— EXERCISE REQUIREMENTS —
Copy out each line of the data that contains "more".

— DATA PROVIDED —
####

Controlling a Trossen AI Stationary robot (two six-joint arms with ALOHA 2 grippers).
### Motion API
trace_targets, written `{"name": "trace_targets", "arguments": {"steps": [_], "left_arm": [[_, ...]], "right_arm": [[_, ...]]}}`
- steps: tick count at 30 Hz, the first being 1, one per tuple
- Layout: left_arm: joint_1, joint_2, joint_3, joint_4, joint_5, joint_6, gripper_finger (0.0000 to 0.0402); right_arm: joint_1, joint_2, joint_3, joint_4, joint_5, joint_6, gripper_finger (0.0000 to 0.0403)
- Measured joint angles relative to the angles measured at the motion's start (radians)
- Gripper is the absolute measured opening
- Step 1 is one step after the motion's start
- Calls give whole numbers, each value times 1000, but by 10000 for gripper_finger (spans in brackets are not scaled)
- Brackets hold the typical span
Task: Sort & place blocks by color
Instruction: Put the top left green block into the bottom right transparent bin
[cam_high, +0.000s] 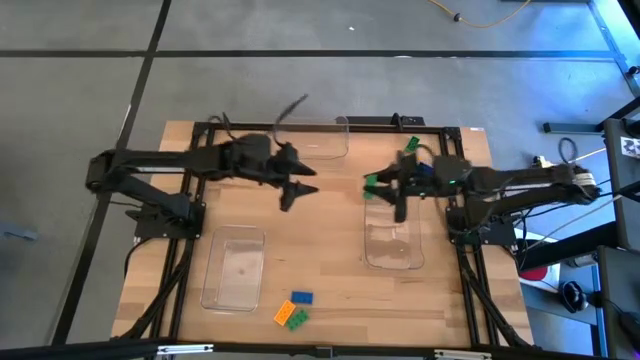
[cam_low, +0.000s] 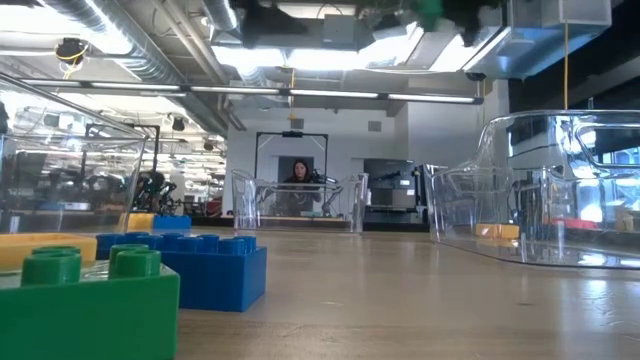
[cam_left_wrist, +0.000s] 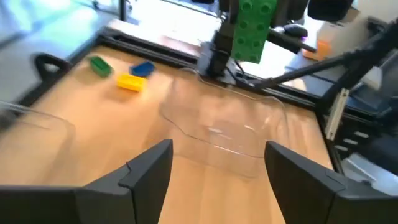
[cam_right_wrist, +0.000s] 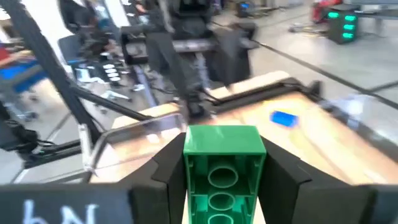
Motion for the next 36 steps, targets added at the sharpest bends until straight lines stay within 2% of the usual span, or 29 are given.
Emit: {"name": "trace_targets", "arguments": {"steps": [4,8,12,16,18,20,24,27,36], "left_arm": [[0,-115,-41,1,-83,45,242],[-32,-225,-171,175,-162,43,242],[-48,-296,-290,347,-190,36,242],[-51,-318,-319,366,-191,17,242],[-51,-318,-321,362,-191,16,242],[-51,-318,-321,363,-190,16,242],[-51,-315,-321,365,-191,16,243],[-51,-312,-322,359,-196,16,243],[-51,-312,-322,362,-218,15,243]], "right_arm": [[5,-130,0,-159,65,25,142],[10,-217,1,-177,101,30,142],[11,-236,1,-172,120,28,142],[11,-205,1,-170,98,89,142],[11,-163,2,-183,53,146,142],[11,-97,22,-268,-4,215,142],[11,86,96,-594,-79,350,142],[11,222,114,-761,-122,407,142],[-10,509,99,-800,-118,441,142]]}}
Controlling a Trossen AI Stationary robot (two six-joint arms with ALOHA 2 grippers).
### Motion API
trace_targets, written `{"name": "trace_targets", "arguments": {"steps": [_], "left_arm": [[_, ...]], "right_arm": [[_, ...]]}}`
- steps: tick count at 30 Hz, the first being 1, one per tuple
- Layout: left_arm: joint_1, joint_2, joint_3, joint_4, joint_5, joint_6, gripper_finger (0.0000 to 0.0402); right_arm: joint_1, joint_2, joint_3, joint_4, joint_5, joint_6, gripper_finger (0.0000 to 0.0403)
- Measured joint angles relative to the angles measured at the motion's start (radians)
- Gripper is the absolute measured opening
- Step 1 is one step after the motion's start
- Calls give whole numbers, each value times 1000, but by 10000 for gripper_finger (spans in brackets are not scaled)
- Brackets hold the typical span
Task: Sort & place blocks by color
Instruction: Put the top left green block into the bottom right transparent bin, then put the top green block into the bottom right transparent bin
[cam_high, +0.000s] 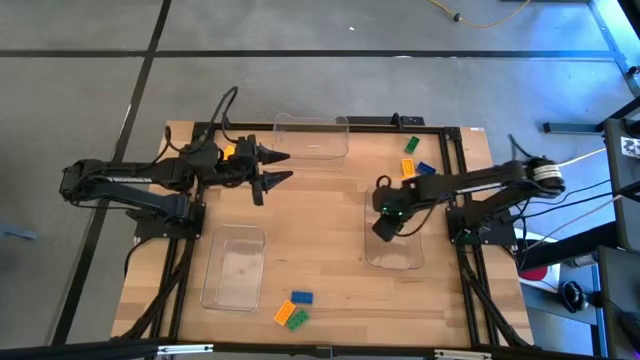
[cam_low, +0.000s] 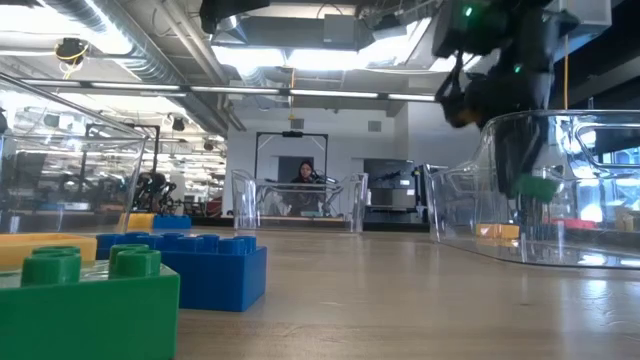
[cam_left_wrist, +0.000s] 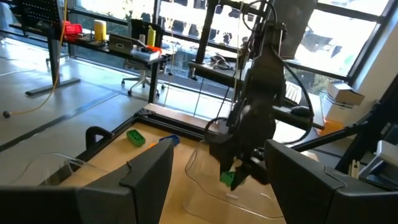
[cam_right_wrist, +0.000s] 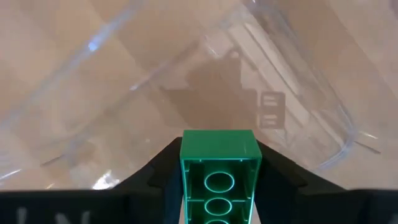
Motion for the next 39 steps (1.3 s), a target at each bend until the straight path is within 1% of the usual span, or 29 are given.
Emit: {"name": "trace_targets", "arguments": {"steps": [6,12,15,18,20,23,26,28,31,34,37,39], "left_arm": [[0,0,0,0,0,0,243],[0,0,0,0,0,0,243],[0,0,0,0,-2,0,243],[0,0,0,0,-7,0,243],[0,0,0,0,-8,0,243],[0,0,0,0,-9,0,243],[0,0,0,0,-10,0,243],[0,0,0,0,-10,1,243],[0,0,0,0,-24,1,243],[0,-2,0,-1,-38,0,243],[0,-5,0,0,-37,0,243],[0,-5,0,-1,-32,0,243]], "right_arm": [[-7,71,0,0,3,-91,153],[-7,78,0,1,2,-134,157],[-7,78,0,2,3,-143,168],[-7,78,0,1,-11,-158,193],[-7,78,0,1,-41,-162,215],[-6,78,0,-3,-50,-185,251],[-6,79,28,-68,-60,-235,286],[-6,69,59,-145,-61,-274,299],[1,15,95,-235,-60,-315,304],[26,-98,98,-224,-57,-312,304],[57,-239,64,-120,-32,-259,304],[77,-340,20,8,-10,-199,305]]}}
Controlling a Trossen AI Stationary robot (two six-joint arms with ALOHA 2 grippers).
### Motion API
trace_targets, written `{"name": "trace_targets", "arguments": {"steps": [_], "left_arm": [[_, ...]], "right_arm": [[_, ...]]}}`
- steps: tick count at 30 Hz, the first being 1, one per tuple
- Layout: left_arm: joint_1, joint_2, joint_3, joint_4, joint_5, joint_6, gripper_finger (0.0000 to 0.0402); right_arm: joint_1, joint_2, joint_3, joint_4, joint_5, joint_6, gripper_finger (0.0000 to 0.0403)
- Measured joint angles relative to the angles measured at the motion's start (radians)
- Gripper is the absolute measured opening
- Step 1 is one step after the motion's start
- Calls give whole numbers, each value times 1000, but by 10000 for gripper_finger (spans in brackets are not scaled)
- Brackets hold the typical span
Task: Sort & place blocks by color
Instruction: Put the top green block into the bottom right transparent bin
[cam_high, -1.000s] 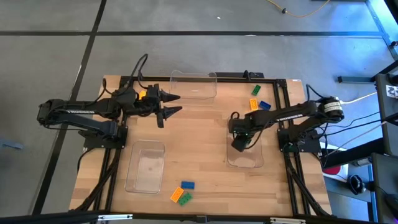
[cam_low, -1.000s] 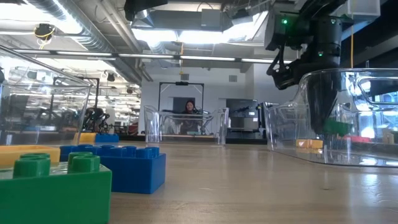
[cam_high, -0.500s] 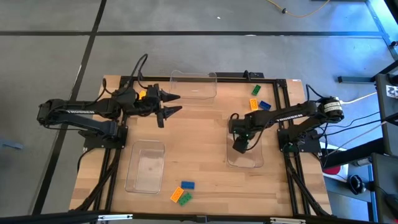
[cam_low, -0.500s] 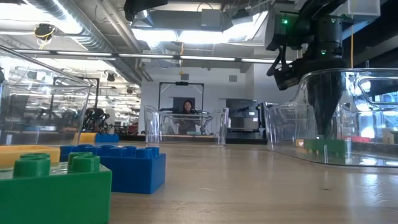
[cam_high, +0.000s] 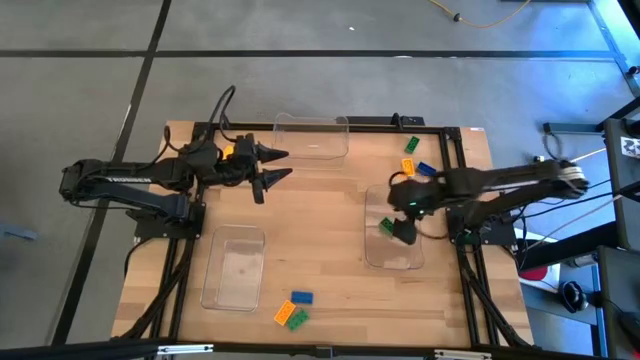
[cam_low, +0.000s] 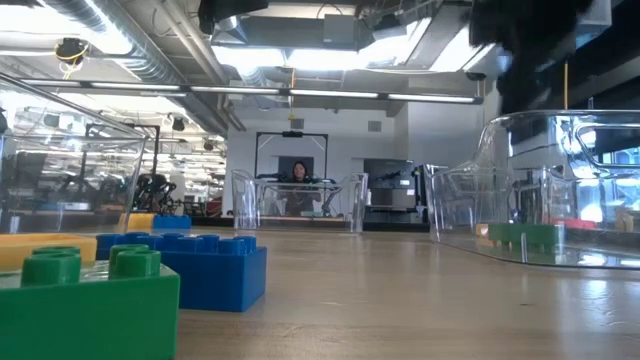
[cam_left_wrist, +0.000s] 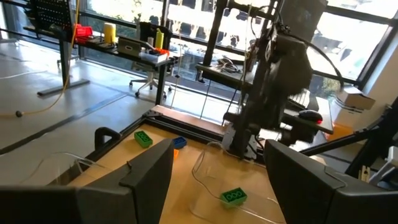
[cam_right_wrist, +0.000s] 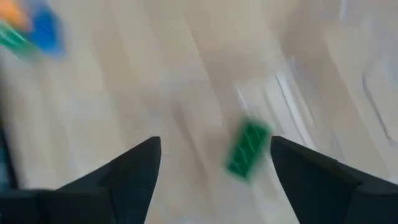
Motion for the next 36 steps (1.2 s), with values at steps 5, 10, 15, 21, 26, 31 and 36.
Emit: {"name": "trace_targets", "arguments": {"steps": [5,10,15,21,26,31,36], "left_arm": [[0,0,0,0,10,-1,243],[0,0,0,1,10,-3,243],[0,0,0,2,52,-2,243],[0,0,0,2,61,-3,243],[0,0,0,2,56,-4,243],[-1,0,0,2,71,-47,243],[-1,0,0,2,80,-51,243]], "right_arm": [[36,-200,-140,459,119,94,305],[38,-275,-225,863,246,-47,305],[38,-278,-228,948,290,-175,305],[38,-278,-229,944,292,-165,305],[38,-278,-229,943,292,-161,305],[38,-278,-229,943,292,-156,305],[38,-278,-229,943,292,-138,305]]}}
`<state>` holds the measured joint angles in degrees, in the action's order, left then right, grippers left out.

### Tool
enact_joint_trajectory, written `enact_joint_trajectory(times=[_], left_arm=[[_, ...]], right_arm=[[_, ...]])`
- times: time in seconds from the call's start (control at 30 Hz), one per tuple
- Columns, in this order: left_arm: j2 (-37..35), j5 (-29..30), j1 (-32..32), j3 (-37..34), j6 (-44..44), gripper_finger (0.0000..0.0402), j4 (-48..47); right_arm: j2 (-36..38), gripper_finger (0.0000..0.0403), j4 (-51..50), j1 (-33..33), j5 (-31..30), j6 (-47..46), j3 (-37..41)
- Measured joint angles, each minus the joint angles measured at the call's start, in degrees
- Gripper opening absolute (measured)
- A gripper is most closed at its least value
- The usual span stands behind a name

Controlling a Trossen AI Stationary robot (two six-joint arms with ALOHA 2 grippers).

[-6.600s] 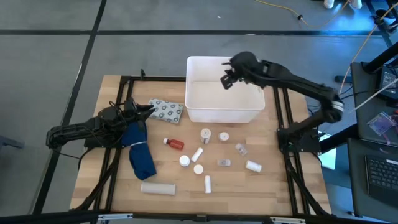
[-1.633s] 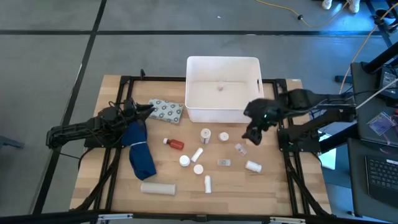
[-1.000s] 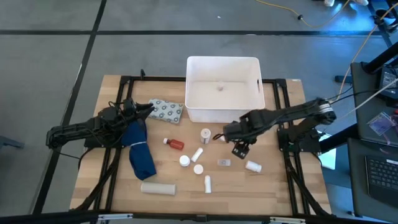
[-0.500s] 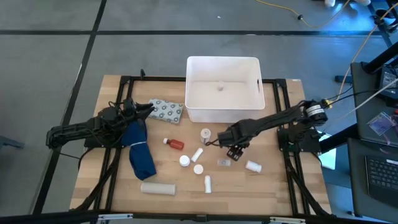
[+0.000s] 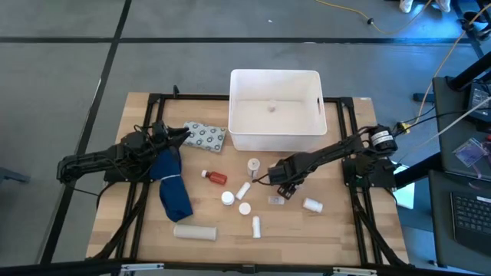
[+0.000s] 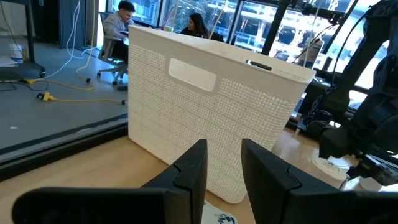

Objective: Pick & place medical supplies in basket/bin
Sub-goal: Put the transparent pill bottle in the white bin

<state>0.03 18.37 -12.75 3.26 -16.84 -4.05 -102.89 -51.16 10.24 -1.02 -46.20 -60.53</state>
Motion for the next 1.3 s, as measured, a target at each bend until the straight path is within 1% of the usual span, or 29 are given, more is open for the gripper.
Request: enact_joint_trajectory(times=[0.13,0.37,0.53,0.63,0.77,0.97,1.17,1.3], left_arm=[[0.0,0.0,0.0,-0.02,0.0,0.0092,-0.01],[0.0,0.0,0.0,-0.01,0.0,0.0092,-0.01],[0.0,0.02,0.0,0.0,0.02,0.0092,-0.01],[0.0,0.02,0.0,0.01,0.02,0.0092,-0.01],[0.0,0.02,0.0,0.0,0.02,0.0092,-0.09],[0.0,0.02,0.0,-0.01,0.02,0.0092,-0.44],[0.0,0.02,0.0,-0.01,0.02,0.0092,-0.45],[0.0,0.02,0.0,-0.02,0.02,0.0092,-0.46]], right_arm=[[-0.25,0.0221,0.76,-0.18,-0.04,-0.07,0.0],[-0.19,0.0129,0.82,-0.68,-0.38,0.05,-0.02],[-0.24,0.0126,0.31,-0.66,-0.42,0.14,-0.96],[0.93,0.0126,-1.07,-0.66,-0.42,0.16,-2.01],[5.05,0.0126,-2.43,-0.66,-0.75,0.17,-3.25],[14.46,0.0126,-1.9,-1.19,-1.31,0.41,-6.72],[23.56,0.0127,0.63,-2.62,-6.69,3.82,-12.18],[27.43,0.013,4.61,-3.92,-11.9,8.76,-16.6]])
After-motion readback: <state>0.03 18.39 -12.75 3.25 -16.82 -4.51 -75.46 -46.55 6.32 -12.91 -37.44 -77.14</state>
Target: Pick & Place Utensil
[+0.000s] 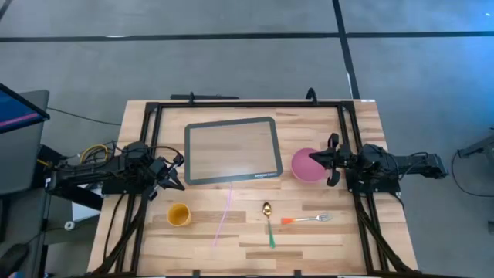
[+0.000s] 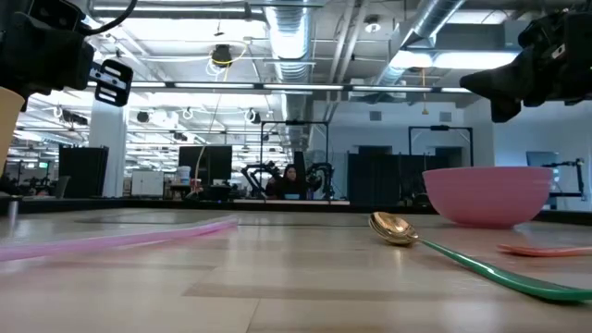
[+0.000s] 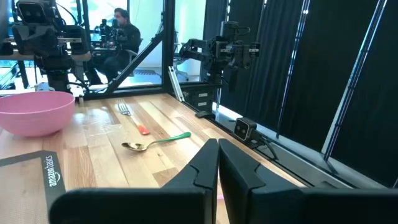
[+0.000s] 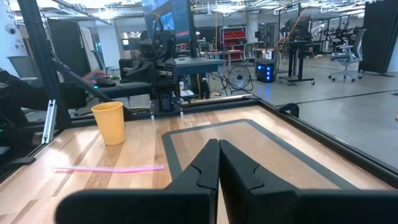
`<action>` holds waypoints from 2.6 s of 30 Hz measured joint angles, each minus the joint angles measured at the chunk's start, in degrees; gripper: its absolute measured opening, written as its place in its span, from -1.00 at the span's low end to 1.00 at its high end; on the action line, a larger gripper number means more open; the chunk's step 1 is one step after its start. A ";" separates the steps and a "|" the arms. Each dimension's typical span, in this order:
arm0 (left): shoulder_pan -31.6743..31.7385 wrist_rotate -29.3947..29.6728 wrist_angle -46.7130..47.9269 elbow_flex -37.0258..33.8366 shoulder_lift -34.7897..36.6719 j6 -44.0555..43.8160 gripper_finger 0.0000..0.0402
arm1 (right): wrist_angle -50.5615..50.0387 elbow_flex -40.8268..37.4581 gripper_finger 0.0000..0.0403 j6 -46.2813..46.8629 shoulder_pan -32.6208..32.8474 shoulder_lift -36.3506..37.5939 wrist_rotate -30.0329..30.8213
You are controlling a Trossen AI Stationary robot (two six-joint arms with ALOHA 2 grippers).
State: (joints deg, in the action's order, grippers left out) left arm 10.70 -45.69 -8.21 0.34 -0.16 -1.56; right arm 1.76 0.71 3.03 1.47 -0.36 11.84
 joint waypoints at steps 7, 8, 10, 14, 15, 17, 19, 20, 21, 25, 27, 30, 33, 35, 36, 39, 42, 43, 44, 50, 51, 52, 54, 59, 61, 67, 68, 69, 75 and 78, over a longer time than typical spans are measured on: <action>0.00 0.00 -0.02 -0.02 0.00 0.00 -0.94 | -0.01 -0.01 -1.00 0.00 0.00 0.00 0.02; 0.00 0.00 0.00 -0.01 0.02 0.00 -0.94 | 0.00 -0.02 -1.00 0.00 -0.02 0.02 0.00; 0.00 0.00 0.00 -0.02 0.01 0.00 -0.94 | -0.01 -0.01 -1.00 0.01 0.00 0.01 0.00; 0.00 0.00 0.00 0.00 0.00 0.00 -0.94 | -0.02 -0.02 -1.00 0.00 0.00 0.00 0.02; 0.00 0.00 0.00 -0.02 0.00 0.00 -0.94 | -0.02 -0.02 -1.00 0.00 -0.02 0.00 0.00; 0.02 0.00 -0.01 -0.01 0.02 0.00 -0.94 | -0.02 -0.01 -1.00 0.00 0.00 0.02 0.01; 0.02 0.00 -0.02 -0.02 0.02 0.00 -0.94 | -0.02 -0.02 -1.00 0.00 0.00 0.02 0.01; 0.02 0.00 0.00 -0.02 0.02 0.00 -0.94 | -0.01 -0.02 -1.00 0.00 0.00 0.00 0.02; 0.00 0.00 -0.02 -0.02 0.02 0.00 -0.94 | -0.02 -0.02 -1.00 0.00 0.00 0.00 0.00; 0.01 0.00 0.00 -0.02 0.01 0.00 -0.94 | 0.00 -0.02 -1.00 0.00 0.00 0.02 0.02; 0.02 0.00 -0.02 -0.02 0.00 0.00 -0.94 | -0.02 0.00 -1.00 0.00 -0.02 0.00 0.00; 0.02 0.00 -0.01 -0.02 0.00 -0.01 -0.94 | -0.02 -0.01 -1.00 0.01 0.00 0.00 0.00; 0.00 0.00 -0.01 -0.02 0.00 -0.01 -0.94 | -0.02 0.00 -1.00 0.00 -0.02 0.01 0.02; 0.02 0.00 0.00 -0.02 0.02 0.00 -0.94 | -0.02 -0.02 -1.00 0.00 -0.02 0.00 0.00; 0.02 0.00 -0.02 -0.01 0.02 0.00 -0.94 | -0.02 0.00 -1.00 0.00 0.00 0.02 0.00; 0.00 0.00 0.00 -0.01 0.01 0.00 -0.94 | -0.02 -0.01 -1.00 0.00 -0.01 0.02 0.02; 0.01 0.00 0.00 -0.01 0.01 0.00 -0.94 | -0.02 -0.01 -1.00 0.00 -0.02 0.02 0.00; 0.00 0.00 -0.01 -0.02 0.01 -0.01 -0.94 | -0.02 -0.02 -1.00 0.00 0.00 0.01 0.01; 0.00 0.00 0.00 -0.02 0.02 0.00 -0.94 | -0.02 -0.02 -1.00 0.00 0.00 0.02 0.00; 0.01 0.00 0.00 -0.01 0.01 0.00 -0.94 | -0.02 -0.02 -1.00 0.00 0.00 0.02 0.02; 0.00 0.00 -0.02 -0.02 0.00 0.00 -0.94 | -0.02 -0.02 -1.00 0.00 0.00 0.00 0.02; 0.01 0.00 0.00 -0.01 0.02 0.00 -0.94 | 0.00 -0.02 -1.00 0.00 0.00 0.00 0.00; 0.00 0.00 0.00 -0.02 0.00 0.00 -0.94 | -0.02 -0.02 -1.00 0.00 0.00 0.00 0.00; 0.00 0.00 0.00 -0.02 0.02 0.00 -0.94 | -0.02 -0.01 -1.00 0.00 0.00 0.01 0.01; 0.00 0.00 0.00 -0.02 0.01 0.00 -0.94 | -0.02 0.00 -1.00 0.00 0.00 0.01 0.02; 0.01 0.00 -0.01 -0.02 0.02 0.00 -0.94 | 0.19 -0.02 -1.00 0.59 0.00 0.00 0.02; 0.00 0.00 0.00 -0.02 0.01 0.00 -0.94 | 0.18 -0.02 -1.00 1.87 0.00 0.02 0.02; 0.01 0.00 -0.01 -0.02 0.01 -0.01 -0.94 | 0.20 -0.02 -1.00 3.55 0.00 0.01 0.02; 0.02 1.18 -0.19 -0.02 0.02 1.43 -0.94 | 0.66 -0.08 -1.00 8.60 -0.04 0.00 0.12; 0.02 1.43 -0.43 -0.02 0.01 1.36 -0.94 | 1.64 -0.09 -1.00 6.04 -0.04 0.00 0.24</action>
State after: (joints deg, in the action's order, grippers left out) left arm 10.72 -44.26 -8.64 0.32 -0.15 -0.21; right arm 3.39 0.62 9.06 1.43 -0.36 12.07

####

— FINISHED EXERCISE —
Motion for the next 1.3 s, as measured, a target at each bend until the straight path is within 1% of the usual span, or 29 are given, more is open for the gripper.
`<action>` holds waypoints from 2.6 s of 30 Hz measured joint angles, each minus the joint angles measured at the chunk's start, in degrees; gripper: its absolute measured opening, written as its place in its span, from -1.00 at the span's low end to 1.00 at its high end; on the action line, a larger gripper number means more open; the chunk's step 1 is one step after its start. A ";" separates the steps and a "|" the arms. Each dimension's typical span, in this order:

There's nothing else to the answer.